**EXERCISE:** The whole listing, exactly as given: write it out, leaving out each image.

**DATASET EXCERPTS:**
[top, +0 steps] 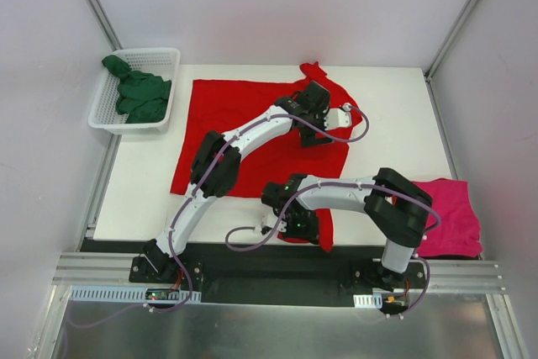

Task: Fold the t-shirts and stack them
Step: Flatten out the tshirt

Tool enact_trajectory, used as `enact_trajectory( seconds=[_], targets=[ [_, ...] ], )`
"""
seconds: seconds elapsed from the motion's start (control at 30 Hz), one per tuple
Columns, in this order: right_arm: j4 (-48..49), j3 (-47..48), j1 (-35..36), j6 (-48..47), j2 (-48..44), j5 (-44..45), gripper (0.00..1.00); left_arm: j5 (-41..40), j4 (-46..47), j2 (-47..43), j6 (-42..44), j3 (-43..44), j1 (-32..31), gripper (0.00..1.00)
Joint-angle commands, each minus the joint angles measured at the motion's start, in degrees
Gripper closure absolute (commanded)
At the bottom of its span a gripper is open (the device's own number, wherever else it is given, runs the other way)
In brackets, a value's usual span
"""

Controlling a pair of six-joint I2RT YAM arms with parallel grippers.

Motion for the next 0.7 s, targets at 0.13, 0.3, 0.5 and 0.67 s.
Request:
enact_trajectory(
  seconds=[0.13,0.3,0.5,0.67],
  targets=[
    [-4.4,4.1,0.1,3.6,1.4,-6.3,0.75,-0.3,-0.1,-2.9,-0.3,-0.9,0.2,0.01],
    [-6.0,4.9,-0.9,4.3,0.0,-5.1,0.06,-1.0,-0.1,-3.2,0.8,-1.4,0.5,0.01],
    [-5.1,5.8,-4.9,6.3,-1.6,-0.7,0.01,-1.7,-0.1,-3.2,1.1,-1.1,0.5,0.01],
    [-2.4,5.1,-8.8,6.5,-2.7,7.1,0.08,-2.4,-0.1,-3.6,0.9,-1.6,0.5,0.01]
  ],
)
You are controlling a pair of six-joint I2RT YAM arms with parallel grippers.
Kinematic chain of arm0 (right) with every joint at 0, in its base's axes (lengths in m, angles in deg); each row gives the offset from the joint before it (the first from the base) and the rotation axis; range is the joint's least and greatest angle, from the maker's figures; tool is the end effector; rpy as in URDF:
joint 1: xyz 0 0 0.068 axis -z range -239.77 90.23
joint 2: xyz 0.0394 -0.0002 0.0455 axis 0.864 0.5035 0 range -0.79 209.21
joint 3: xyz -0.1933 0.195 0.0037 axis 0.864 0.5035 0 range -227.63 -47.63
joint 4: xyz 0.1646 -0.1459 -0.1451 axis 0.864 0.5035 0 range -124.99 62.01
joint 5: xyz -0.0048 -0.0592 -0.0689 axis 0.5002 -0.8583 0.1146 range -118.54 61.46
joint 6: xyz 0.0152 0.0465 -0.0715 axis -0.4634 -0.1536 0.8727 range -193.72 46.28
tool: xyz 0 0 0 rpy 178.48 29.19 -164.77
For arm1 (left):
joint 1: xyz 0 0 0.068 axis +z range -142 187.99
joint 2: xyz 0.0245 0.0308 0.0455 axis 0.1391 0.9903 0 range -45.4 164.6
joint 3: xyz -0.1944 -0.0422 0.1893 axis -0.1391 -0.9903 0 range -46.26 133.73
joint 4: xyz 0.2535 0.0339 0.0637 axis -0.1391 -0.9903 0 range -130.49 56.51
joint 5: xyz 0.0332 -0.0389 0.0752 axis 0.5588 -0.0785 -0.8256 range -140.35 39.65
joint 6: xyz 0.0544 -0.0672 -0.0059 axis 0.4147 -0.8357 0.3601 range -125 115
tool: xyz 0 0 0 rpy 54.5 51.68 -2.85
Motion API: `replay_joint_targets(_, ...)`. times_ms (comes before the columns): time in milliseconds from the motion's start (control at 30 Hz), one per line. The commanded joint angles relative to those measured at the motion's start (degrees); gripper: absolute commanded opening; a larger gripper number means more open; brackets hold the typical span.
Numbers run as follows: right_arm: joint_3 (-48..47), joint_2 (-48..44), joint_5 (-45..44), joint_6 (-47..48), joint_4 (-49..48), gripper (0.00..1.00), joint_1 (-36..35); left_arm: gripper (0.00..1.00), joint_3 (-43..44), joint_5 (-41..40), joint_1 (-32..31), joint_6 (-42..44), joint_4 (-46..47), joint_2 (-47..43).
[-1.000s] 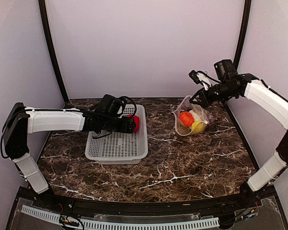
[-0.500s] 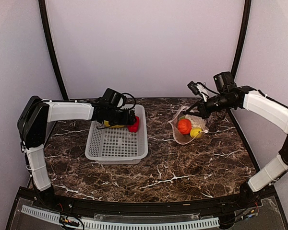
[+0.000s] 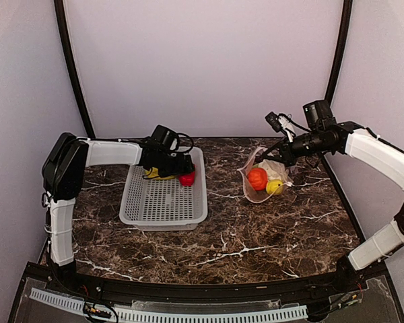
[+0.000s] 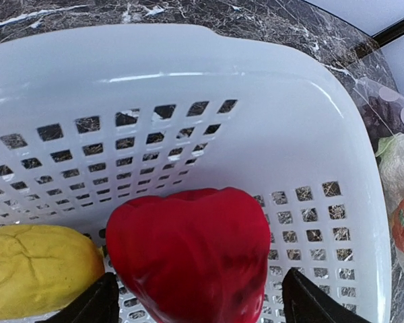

**RESPONSE TO THE EXERCISE:**
[top, +0 steps] 

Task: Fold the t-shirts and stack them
Step: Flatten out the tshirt

Tool enact_trajectory, used as `enact_trajectory( seconds=[_], targets=[ [_, ...] ], )`
"""
seconds: seconds elapsed from the motion's start (control at 30 Hz), one per tuple
Columns, in this order: right_arm: j4 (-48..49), j3 (-47..48), j1 (-35..36), j6 (-48..47), j2 (-48..44), j5 (-44..45), gripper (0.00..1.00); left_arm: j5 (-41..40), j4 (-46..47), j2 (-47..43), j6 (-42..44), j3 (-43..44), j1 (-32..31), gripper (0.00..1.00)
Joint-angle commands, each minus the joint angles measured at the motion's start, in degrees
Gripper closure absolute (commanded)
At the bottom of its span a gripper is open (the device's own number, wherever else it is given, runs the other way)
In brackets, a value's usual span
"""

Controlling a pair of six-joint I2RT YAM arms with parallel grippers.

Motion for the next 0.7 s, targets at 0.13, 0.3, 0.5 and 0.67 s.
Request:
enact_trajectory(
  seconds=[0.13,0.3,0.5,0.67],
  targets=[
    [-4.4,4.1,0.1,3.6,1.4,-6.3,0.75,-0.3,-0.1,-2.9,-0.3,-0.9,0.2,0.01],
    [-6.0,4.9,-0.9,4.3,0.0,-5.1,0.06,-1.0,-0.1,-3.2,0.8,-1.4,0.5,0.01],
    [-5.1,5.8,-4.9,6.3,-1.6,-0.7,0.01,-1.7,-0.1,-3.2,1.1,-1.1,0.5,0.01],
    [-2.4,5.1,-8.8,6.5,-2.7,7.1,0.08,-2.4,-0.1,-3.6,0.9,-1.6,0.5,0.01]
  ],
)
You are controlling a pair of six-joint I2RT YAM arms with parallel grippers.
Kinematic chain of arm0 (right) with every joint at 0, in its base's axes (lengths in m, angles in deg); each row gives the offset from the joint before it (the first from the base) and the rotation axis; range is the joint's least and greatest angle, from the maker's figures; tool is the end effector; rpy as in URDF:
joint 1: xyz 0 0 0.068 axis -z range -239.77 90.23
joint 2: xyz 0.0394 -0.0002 0.0455 axis 0.864 0.5035 0 range -0.79 209.21
joint 3: xyz -0.1933 0.195 0.0037 axis 0.864 0.5035 0 range -227.63 -47.63
joint 4: xyz 0.1646 -0.1459 -0.1451 axis 0.864 0.5035 0 range -124.99 62.01
joint 5: xyz -0.0048 -0.0592 -0.0689 axis 0.5002 -0.8583 0.1146 range -118.54 61.46
joint 6: xyz 0.0152 0.0465 -0.0715 axis -0.4634 -0.1536 0.8727 range -193.72 46.28
tool: xyz 0 0 0 rpy 178.48 29.19 -164.77
For arm1 (left):
joint 1: xyz 0 0 0.068 axis +z range -142 187.99
joint 2: xyz 0.0245 0.0308 0.0455 axis 0.1391 0.9903 0 range -45.4 164.6
joint 3: xyz -0.1944 -0.0422 0.1893 axis -0.1391 -0.9903 0 range -46.26 133.73
joint 4: xyz 0.2535 0.0339 0.0637 axis -0.1391 -0.9903 0 range -130.49 56.51
joint 5: xyz 0.0332 -0.0389 0.0752 axis 0.5588 -0.0785 -0.8256 range -140.35 39.65
joint 6: xyz 0.0544 -0.0672 -0.0059 axis 0.4147 -0.8357 0.3601 range -125 115
tool: xyz 0 0 0 rpy 54.5 51.68 -2.85
Motion API: `replay_joint_targets(_, ...)`. times_ms (comes before the columns): time in milliseconds from the motion's start (control at 30 Hz), one per line. The commanded joint angles relative to those measured at the motion's start (degrees); gripper: absolute commanded opening; a larger gripper number means more open; brackets hold the typical span.
Numbers run as follows: right_arm: joint_3 (-48..47), joint_2 (-48..44), joint_5 (-45..44), joint_6 (-47..48), joint_4 (-49..48), gripper (0.00..1.00), joint_1 (-36..35); left_arm: gripper (0.00..1.00), joint_3 (-43..44), joint_5 (-41..40), joint_1 (-32..31), joint_6 (-42..44), joint_4 (-46..47), joint_2 (-47..43).
[-1.000s] 
[-0.500s] 
[+0.000s] 
[+0.000s] 

No further output remains.